Exercise instructions
Whenever a line in the material below includes "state", copy that line.

Material provided

————

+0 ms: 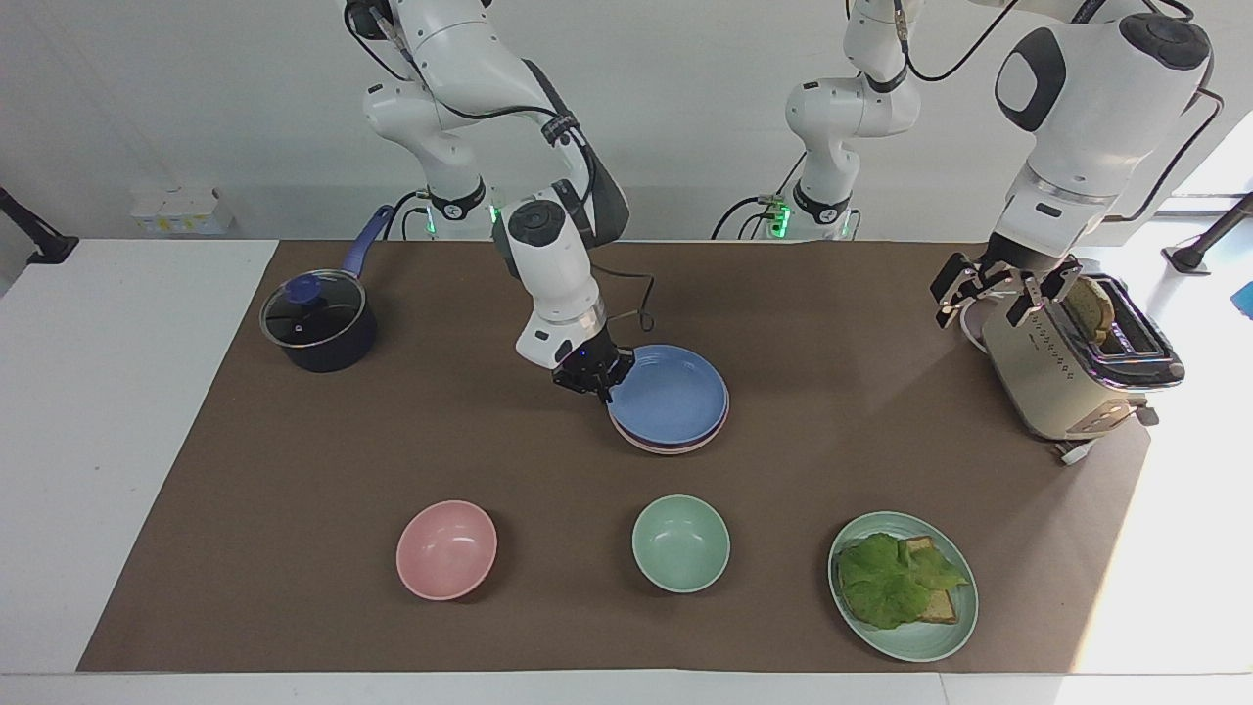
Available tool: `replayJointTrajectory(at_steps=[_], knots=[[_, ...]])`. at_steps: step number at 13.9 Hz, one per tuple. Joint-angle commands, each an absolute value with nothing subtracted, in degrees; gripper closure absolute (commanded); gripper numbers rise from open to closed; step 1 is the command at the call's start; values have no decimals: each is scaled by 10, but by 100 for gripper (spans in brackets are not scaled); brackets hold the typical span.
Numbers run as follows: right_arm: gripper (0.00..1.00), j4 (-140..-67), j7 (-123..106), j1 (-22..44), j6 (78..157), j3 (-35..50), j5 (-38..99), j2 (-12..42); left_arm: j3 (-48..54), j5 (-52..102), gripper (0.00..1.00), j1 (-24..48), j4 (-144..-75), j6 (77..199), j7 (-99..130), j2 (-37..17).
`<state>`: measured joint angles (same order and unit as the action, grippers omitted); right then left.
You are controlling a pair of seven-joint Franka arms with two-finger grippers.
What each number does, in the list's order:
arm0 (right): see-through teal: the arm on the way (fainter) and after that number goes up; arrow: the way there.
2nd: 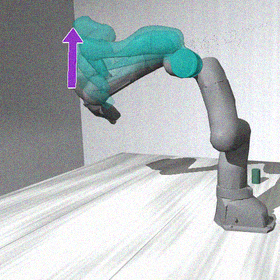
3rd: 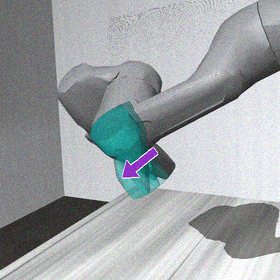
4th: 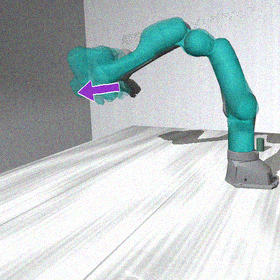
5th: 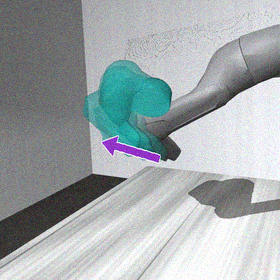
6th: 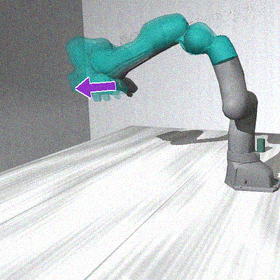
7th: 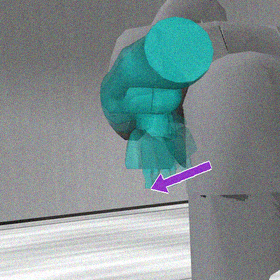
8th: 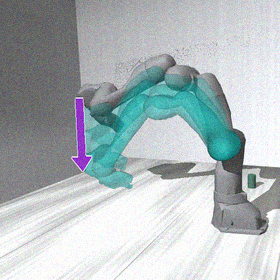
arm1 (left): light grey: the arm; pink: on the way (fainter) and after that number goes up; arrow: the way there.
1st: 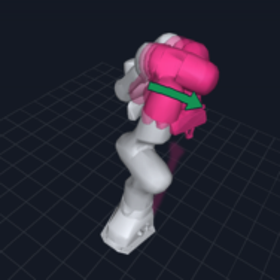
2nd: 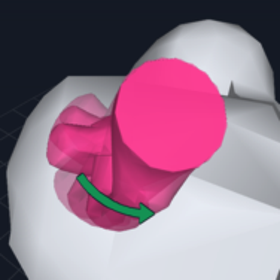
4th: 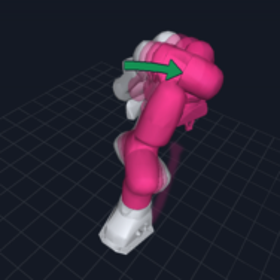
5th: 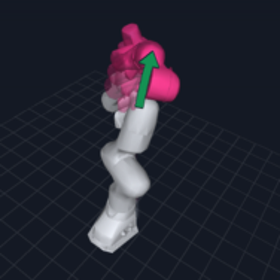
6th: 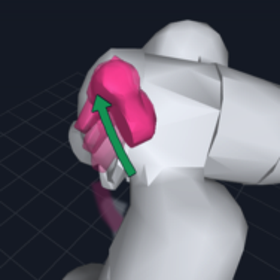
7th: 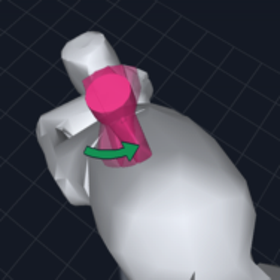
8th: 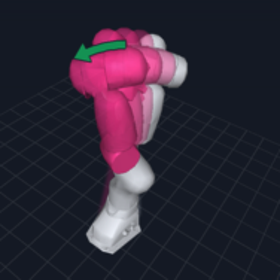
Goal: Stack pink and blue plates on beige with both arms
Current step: 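Carry the blue plate with the right gripper onto the pink plate, then release the blue plate and lift the right gripper away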
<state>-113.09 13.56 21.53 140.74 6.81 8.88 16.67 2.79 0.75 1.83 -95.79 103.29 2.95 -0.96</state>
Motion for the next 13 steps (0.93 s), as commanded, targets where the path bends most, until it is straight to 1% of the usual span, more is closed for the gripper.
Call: replayJointTrajectory(at_steps=[1, 2, 3, 4, 5, 6, 8, 11, 13], knots=[[49, -1121, 156, 216, 1411, 67, 73, 172, 32, -2, 0, 11, -956, 1023, 25, -7], [25, -1119, 161, 216, 1411, 67, 73, 172, 32, -2, 0, 11, -956, 1023, 25, -7], [23, -1116, 168, 216, 1410, 67, 73, 172, 32, -2, 0, 11, -956, 1022, 25, -7], [20, -1115, 180, 217, 1408, 67, 73, 171, 32, -2, 0, 11, -955, 1023, 25, -7], [5, -1112, 189, 221, 1405, 66, 73, 170, 32, -2, 0, 11, -956, 1022, 25, -7], [0, -1112, 192, 221, 1403, 64, 73, 164, 32, -2, 0, 11, -956, 1023, 25, -7], [0, -1113, 192, 206, 1379, 59, 74, 132, 32, -2, 0, 11, -955, 1023, 25, -7], [0, -1114, 186, 136, 1294, 58, 68, 65, 32, -2, 0, 11, -956, 1023, 25, -7], [0, -1113, 186, 94, 1253, 58, 54, 31, 32, -2, 0, 11, -956, 1023, 25, -7]])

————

Your solution
`<state>`: measured joint angles (same order and unit as the action, grippers omitted); right then left.
<state>-113.09 13.56 21.53 140.74 6.81 8.88 16.67 2.79 0.75 1.83 -95.79 103.29 2.95 -0.96</state>

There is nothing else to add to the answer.